Tuesday, January 30, 2018

Green Community

I’ve been wearing my Eagles stuff around town, now that they’re in the Super Bowl this coming weekend.  I figure I should show willing.  My boss, an avid Packers fan, has even given me permission to wear Eagles stuff to the office since she knows how big of a deal this is.  “And they’re not playing the Packers,” she added, which is only fair.

It’s kind of surprising how much support I’ve gotten for it.

I’m guessing that a lot of it isn’t so much “Go Eagles!” as it is “Go Anyone But The Patriots!”  I can live with that.  The Patriots have been in the last thirty-five consecutive Super Bowls and won twenty-eight, a surprising number of them under a cloud of suspicion, and really it’s time for someone else to win for a change.  Dynasties are boring in professional sports.

And the Eagles don’t make themselves cute and cuddly for new fans, either.  They play hard on the field, they’re outspoken off the field (listen to Malcolm Jenkins sometime – no, really, listen to the man), and they play for a fan base that hasn’t got time for your shit, frankly.  There’s a reason the old Veterans Stadium had a functioning municipal courtroom in the basement.

Yet everywhere I go people come up to me and tell me that they’re fans.  Not just anti-Patriots, but actually Eagles fans.  There’s a guy who lives next door who has been chatting with me about this since he moved in a couple of years ago.  People stop me in the grocery store.  On the way to the barn to feed the chickens there’s a house with an Eagles flag, one that has been there long before the current success.  Plus, I run into other people wearing Eagles gear all around here, many of whom have never even been to Philadelphia.

For the older ones, it’s usually Randall Cunningham who brought them into the fold.  For the younger ones, maybe it was just not wanting to cheer for whomever their brothers and sisters were cheering for and deciding that the team in green was their harbor.  There’s a lot of reasons.

You can say a lot of negative things about professional sports in general, and many of them will be true.  You can say a lot of negative things about American football in particular, and many of those will be true too.  But one thing that those activities do definitely bring to us is a sense of community.  A sense of belonging.  A sense of commonality with people whom we might otherwise dismiss with casual snark in these divided times.

That has to count for something.

I remember once listening to a friend of mine describe an event in a book he was reading – a book written by a professor of English, a fellow academic in other words, and someone whose work I both admire and occasionally assign in my history classes.  The professor found himself in the back of a taxi and was simply aghast that the taxi driver would presume to ask him what he thought about the home team’s chances that season.  I don’t expect him to know about literature, the professor complained, why should I be expected to know about sports?

Even as a proud ivory tower academic, that struck me as both short-sighted and callous.

You should know about your own community.  You should make an effort to know about other communities.  And when people of good will seek to bring you into their community through conversation, you should be gracious about it.  A simple “I don’t know, I don’t really follow them.  What do you think?” would have been enough, really.

So I will wear my Eagles gear here in southern Wisconsin, where Packerland bleeds into Bears Country, and I will enjoy the conversations that arise from it.  It's nice to be reminded that there are things that unite us, even now.

Go Birds!

2 comments:

LucyInDisguise said...

Community.

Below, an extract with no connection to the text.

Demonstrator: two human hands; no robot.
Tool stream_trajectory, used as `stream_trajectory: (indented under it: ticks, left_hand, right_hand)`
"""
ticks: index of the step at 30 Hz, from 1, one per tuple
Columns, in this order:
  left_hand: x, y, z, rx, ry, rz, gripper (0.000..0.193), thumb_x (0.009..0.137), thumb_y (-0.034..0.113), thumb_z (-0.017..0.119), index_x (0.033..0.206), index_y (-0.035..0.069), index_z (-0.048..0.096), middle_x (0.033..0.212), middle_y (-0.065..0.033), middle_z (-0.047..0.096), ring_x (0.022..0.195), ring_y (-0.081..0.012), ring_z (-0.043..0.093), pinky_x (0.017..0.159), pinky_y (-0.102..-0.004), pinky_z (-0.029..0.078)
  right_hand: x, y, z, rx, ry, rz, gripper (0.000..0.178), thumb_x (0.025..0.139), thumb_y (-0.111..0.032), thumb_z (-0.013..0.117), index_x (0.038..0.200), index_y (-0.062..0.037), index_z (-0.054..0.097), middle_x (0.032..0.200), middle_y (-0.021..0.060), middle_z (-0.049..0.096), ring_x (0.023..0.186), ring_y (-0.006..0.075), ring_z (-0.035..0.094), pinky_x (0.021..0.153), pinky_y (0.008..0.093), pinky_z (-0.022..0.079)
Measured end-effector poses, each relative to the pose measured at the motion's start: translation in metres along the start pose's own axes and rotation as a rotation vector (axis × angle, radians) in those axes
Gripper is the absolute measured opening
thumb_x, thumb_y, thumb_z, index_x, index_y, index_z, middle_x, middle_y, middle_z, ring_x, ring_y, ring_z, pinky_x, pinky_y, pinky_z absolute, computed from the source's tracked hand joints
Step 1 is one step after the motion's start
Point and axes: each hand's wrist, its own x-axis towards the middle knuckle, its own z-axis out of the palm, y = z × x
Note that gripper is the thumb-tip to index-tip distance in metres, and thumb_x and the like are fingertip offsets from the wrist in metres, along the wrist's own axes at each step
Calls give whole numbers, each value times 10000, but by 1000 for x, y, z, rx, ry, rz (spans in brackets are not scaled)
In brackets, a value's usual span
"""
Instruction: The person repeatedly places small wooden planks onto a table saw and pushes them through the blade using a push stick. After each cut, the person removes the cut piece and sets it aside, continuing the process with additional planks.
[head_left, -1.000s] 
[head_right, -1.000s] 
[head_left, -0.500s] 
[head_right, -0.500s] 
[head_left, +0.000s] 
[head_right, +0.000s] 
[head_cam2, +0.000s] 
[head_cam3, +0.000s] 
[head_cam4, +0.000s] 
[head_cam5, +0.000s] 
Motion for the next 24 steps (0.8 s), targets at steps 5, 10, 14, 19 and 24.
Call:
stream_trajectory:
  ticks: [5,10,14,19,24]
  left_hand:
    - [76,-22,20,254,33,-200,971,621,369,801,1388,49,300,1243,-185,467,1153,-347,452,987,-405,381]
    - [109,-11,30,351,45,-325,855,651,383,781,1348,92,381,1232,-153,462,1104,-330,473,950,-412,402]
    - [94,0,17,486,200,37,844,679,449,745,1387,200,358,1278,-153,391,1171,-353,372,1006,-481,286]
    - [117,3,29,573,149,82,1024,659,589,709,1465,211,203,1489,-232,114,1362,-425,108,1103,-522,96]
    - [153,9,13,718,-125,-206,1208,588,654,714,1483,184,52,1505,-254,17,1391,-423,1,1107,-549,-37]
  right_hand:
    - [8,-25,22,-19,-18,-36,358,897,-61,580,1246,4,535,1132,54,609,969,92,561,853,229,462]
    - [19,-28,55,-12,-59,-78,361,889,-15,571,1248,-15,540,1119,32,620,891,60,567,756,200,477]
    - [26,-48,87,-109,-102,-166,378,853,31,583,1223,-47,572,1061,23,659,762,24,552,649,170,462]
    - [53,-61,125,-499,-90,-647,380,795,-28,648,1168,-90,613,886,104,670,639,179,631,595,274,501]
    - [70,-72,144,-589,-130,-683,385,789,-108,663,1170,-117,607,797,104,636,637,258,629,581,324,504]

I gotcher community right here:

GO VIKINGS! (Maybe in 3 to 24 yrs. Grrr.)

(Eagles by 11)

Lucy

David said...

So I'll put you down on the "Anybody but the Patriots" bandwagon then? ;)

I always figure that if you're going to get beat, get beat by the champs. If the Vikings had won, I'd be cheering for them for that reason (and also the "Anybody but the Patriots" bandwagon, as above).

I hope you're right about the final. As a native Philadelphian, I won't believe it until I see it, and even then I won't believe it until at least a week has gone by and I'm convinced that there is no way to lose retroactively. It took me months to lose that feeling after the Phillies won the 2008 World Series.

The Vikings have a good team. They've still got a window for a few years.